La violencia no es campo restringido de ningún sector político, ni de ningún pensamiento filosófico ni de género alguno. Es parte de la condición humana básica, la reacción (¿natural?) ante la incertidumbre que se abalanza como una sombra insoslayable. Una vez aparece el miedo aparece la ira y por consiguiente la violencia.
Hoy más que nunca, soplan vientos inciertos. Los vientos inciertos traen, asimismo, movimientos inesperados, reacciones impulsivas, desequilibrios y hasta naufragios.
Más de alguna vez se han desatado huracanes.
Hoy mismo he visto por televisión a una turba que pide a gritos ser escuchada. Veo, en los ojos de la gente, la frustración. He visto el puño volar, las piedras estrellarse y la sangre brotar de rostros afligidos. Ante los cambios de la historia, habrá quienes se opondrán con picotas y antorchas. Asimismo, quienes, ante los nulos cambios de la misma, pondrán a girar las ruedas con el mero impulso de la ira.
La dinámica general es un juego de fuerzas extrínsecas e intrínsecas, centrípetas y centrífugas, que jalan y empujan de forma sistemática y sin descanso. Nuestro verdadero orden es entrópico, y cabe señalar que comprender las leyes que rigen a éste es la base de su análisis y posterior manejo.

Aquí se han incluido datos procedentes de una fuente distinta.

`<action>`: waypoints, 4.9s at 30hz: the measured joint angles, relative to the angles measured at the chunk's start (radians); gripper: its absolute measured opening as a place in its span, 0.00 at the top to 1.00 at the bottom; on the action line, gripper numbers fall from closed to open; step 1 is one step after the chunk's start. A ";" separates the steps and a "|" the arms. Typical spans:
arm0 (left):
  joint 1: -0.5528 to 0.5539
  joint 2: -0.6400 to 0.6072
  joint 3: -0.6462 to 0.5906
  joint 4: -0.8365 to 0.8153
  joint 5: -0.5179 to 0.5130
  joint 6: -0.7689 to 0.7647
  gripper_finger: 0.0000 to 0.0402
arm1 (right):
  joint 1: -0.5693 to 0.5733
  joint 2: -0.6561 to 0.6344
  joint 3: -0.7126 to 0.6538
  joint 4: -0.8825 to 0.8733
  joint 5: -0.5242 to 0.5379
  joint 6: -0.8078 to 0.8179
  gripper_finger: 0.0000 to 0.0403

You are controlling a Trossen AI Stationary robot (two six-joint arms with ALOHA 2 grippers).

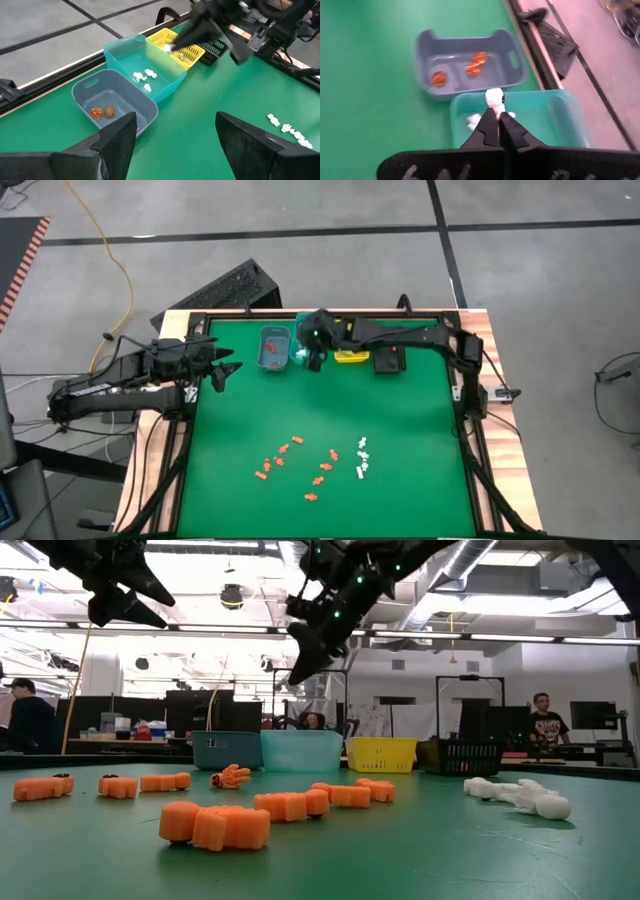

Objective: Sort Halloween decoration
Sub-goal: Put the white skeleton toy into the blue transparent bin

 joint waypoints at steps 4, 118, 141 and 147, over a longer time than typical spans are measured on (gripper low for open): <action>0.000 0.000 0.000 0.000 0.000 0.000 0.35 | -0.047 0.014 0.000 0.000 -0.034 0.036 0.98; 0.000 0.000 0.000 -0.023 -0.002 -0.045 0.35 | 0.520 -0.123 -0.435 -0.268 -0.094 0.149 0.99; 0.000 0.000 0.000 -0.023 -0.028 -0.037 0.35 | 0.124 -0.123 -0.271 0.317 0.012 0.120 0.99; 0.000 0.000 0.000 -0.023 -0.047 -0.037 0.35 | 0.013 -0.124 -0.272 0.327 0.056 0.276 0.98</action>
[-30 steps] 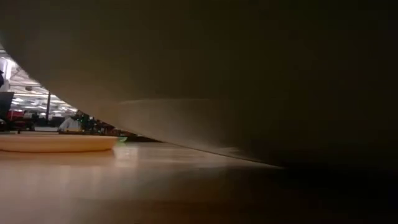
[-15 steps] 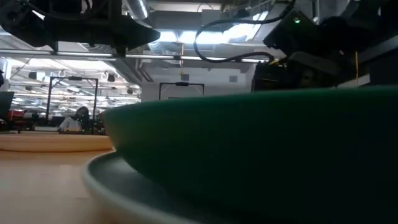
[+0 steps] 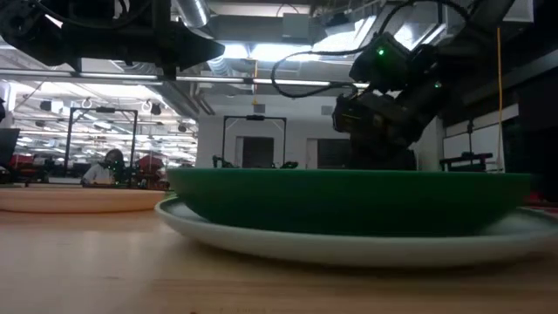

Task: Stack plastic plates
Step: Move the stack of plates to the center of the table

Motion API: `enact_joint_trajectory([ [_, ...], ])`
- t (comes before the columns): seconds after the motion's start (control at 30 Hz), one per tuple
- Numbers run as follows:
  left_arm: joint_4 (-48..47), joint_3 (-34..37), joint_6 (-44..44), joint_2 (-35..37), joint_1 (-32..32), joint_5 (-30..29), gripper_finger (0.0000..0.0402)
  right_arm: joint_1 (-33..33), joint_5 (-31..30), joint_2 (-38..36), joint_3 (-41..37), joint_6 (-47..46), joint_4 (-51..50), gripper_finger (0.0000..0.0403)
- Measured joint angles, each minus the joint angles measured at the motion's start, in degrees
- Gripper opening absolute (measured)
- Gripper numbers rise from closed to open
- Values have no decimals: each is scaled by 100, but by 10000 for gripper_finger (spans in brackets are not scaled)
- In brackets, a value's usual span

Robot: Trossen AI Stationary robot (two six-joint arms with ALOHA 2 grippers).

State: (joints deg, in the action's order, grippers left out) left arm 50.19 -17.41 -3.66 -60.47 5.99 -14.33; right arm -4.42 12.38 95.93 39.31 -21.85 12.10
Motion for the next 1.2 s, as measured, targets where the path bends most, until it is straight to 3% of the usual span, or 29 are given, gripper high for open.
enact_joint_trajectory([
  [0.53,2,0,-2,0,-1,-2,15,-982,-442,-8,4,436,406,5],
  [1.2,4,0,-2,0,1,0,15,-1063,-962,35,9,563,486,5],
])
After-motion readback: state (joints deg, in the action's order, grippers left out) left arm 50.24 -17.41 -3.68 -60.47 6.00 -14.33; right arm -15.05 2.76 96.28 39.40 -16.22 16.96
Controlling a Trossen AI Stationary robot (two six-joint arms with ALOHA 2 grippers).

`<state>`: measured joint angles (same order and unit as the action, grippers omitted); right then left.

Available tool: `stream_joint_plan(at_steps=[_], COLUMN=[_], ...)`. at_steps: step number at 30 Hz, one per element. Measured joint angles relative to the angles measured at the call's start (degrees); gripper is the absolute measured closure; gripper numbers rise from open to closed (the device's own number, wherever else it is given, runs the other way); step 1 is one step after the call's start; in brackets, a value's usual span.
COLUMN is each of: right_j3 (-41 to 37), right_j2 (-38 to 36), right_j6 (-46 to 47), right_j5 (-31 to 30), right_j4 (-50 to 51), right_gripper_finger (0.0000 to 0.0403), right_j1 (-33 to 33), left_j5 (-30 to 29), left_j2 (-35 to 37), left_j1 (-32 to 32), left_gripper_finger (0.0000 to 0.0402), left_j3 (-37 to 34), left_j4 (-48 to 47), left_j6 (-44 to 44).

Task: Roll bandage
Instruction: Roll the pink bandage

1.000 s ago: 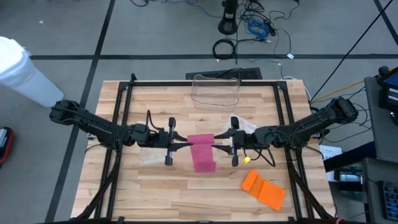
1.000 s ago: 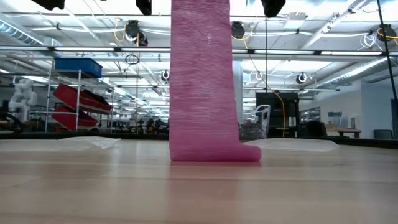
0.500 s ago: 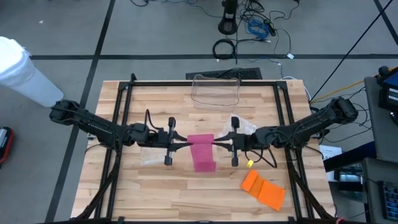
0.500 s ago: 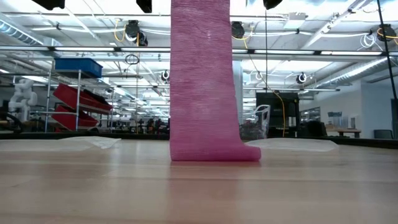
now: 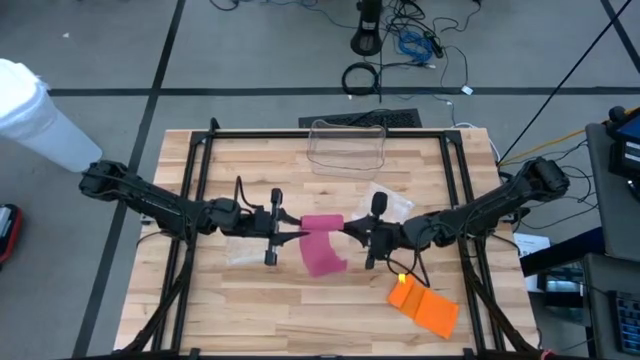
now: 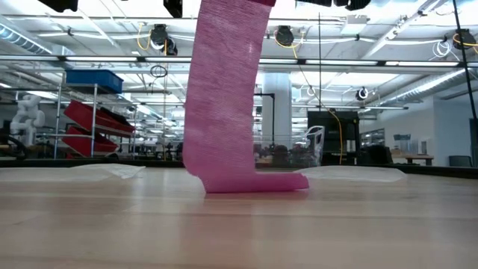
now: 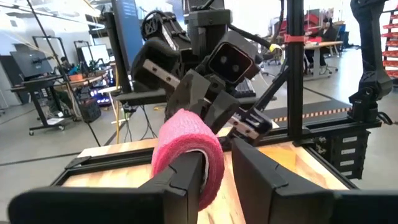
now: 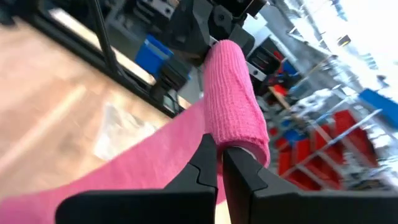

El progreso trae despojo, y conlleva quemar viejos enunciados y pilares ancestrales. Se hace imperioso desarticular las grandes instituciones y promover una nueva estructura, que no es política ni social, sino un equilibrio reflexivo entre los entes participantes. Pero dicho cambio, dicho desmembramiento, no debe provenir de la ira, de un gesto rápido y sin medida que deja más de un cadáver a mitad de la nada. Debe provenir del entendimiento, o al menos de la aceptación.
El que acepta no reniega.
Celebremos esta condición, la de ser conscientes de poder detenernos por un segundo y de poder respirar el mismo aire que respiran los que nos agreden por defender lo suyo, total, somos lo mismo, criaturas patéticas asediadas por la incertidumbre y el miedo.
Hoy por hoy la ira se manifiesta casi exclusivamente a escala citadina (por lo menos la ira que se cree justificada). Es expresada por el taxista que ve como el mundo avanza más rápido que su capacidad de innovación. Por el fanático que ve como los géneros se transforman y el abanico se amplia y que poco o nada puede hacerse al respecto. Por el joven que ve como la vida pasa por delante de sus ojos sin poder asirse a ella en momento alguno.
Está de más decir que la ira nos gobierna absolutamente, y por consiguiente, nos supera en carácter.
Una vez arrojada la piedra, sólo queda ver su trayectoria.
Lo que no debe ocurrir nunca es caer en el desencanto, que es la etapa posterior a la violencia, cuando la ira expresada ya no nos satisface, cuando vivir ya no tiene sentido, cuando no tomamos consciencia de que hacemos daño, de que quebrantamos el silencio cuando golpeamos con fuerza la mesa.
De la ira al desencanto hay un paso, que puede extenderse demasiado y que se caracteriza por ser la nada misma, una etapa de muerte prematura. Lo que resulta imperioso es salir de ese estado de sopor lo más pronto posible pues no hay mayor idiota que aquel que no comprende que todo aquel que vive en violencia tarde o temprano se hace daño a sí mismo.